Well, 1/2 of our vessels are practically fixed throughout Q1. The other 1/2 will come up for chartering within the next, you know, 40 days till the end of the quarter. We will be obviously fixing those ships as well. Because the market is at these low levels, we do not anticipate in fixing longer term charters now. We think that there is a correction, you know, the usual cyclicality that we have in dry bulk trade, where Q1 is the lowest quarter, everything else being equal, of course. We think that this will transpire this year as well, and we will see recovering rates within Q2.

Tate Sullivan
Managing Director and Senior Research Analyst, Maxim Group

Okay. Then, Tasos, on the voyage expenses, a bit volatile with the gain on bunkers and going back to expenses as opposed to a - $2 million in 3Q 2022. I mean, will this be consistently an expense or what has to happen to have a gain on bunkers going forward, please? Should we just-

Tasos Aslidis
CFO, EuroDry

Um-

Tate Sullivan
Managing Director and Senior Research Analyst, Maxim Group

Should I just continue to factor in about $1 million of voyage expenses every quarter?

Tasos Aslidis
CFO, EuroDry

It depends when. Voyage expenses depends on the style of fixing. If we did the time charters, obviously we don't have significant voyage expenses other than voyage expenses that result from buying and selling fuel at delivery and delivery between charters. If we fix on a voyage basis, and I think we do have a voyage charter in Q 1, which will be re-shown in the Q 1 results, then of course both the revenues and voyage expenses would be high. The best way to model it is, in my opinion at least, to model the time charter equivalent basis and assume a level of voyage expenses.

Aristides Pittas
Chairman and CEO, EuroDry

But-

Tasos Aslidis
CFO, EuroDry

Possible gains on voyage expenses that you see, occasionally is because of the gains that we realize when we buy at a lower price and sell to the next charter at a higher price.
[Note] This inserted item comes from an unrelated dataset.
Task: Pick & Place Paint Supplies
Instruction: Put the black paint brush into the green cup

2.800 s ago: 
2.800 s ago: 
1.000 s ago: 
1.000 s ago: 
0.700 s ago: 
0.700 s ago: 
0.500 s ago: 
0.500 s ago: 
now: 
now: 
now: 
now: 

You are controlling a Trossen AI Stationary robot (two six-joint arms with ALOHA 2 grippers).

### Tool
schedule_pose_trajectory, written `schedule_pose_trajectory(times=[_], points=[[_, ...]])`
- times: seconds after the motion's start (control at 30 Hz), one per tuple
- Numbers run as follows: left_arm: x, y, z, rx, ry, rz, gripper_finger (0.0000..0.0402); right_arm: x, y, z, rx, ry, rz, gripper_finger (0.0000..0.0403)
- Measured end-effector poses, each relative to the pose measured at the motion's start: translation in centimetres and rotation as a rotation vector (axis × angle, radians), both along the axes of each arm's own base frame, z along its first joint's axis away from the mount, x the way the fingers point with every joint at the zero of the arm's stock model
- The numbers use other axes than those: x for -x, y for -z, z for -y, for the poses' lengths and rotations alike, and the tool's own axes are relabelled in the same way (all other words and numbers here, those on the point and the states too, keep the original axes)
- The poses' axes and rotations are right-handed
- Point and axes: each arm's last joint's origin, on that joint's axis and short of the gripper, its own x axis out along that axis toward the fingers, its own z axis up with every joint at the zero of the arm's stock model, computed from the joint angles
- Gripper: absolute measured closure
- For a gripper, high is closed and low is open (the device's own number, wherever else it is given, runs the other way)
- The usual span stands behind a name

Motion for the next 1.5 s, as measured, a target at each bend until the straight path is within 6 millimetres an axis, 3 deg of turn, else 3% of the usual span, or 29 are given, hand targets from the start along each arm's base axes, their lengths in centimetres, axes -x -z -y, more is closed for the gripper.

We shouldn't count of this continuing. These sort of one-off situations.

Aristides Pittas
Chairman and CEO, EuroDry

Yes. Voyage expenses are very much affected by fuel prices. Not the actual fuel prices, but if fuel prices are going up or fuel prices are going down because we buy from charter, we buy from the market, sell to charters and vice versa. It all depends on how that is going. This is a difficult thing to model, as Tasos rightly said.

Tate Sullivan
Managing Director and Senior Research Analyst, Maxim Group

Understood. Okay. Well, thank you. Thank you for the background and the commentary. Have a good rest of the day.

Aristides Pittas
Chairman and CEO, EuroDry

Thanks.

Tasos Aslidis
CFO, EuroDry

Thank you. Thank you.

Aristides Pittas
Chairman and CEO, EuroDry

Thanks. Bye.

Operator

As a reminder to star one on your telephone keypad if you would like to ask a question. We will pause for a brief moment to see if there's any more questions. There are no further questions. I would like to hand the conference back over to management for closing comments.

Aristides Pittas
Chairman and CEO, EuroDry

Thank you, everybody, for listening in into our results of this quarter. We will be back to you at the end of Q1 with the results of the first quarter of 2023. Have a great day.

Tasos Aslidis
CFO, EuroDry

Thank you, everybody.

Operator

Thank you. This does conclude today's conference. You may disconnect your lines at this time. Thank you for your participation.